Task details >> An exact copy of all the data below is required.
○ ○ ○
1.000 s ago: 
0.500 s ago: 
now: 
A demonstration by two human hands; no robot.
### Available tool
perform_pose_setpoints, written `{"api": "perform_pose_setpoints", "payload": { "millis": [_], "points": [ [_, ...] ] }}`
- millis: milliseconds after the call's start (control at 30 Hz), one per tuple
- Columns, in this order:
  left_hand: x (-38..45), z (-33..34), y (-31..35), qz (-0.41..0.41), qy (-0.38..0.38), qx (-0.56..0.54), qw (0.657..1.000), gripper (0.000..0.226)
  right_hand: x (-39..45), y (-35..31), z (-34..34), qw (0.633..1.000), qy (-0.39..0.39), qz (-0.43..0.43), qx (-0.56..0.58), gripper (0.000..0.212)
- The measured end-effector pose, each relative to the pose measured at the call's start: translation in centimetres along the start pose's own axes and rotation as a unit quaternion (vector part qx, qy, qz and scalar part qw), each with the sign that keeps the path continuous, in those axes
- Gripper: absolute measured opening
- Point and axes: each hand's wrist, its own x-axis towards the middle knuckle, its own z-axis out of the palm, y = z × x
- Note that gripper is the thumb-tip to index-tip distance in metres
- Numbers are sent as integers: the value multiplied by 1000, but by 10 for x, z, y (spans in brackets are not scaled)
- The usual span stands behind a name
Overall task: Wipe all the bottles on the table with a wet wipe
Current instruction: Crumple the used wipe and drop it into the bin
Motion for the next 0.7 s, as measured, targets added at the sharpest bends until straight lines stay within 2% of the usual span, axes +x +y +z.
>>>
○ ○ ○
Finished task >>
1.000 s ago: 
0.500 s ago: 
now: 
A demonstration by two human hands; no robot.
### Available tool
perform_pose_setpoints, written `{"api": "perform_pose_setpoints", "payload": { "millis": [_], "points": [ [_, ...] ] }}`
- millis: milliseconds after the call's start (control at 30 Hz), one per tuple
- Columns, in this order:
  left_hand: x (-38..45), z (-33..34), y (-31..35), qz (-0.41..0.41), qy (-0.38..0.38), qx (-0.56..0.54), qw (0.657..1.000), gripper (0.000..0.226)
  right_hand: x (-39..45), y (-35..31), z (-34..34), qw (0.633..1.000), qy (-0.39..0.39), qz (-0.43..0.43), qx (-0.56..0.58), gripper (0.000..0.212)
- The measured end-effector pose, each relative to the pose measured at the call's start: translation in centimetres along the start pose's own axes and rotation as a unit quaternion (vector part qx, qy, qz and scalar part qw), each with the sign that keeps the path continuous, in those axes
- Gripper: absolute measured opening
- Point and axes: each hand's wrist, its own x-axis towards the middle knuckle, its own z-axis out of the palm, y = z × x
- Note that gripper is the thumb-tip to index-tip distance in metres
- Numbers are sent as integers: the value multiplied by 1000, but by 10 for x, z, y (spans in brackets are not scaled)
- The usual span stands behind a name
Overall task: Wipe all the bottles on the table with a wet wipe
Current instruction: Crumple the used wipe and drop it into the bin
Motion for the next 0.7 s, as measured, targets added at the sharpest bends until straight lines stay within 2% of the usual span, axes +x +y +z.
>>>

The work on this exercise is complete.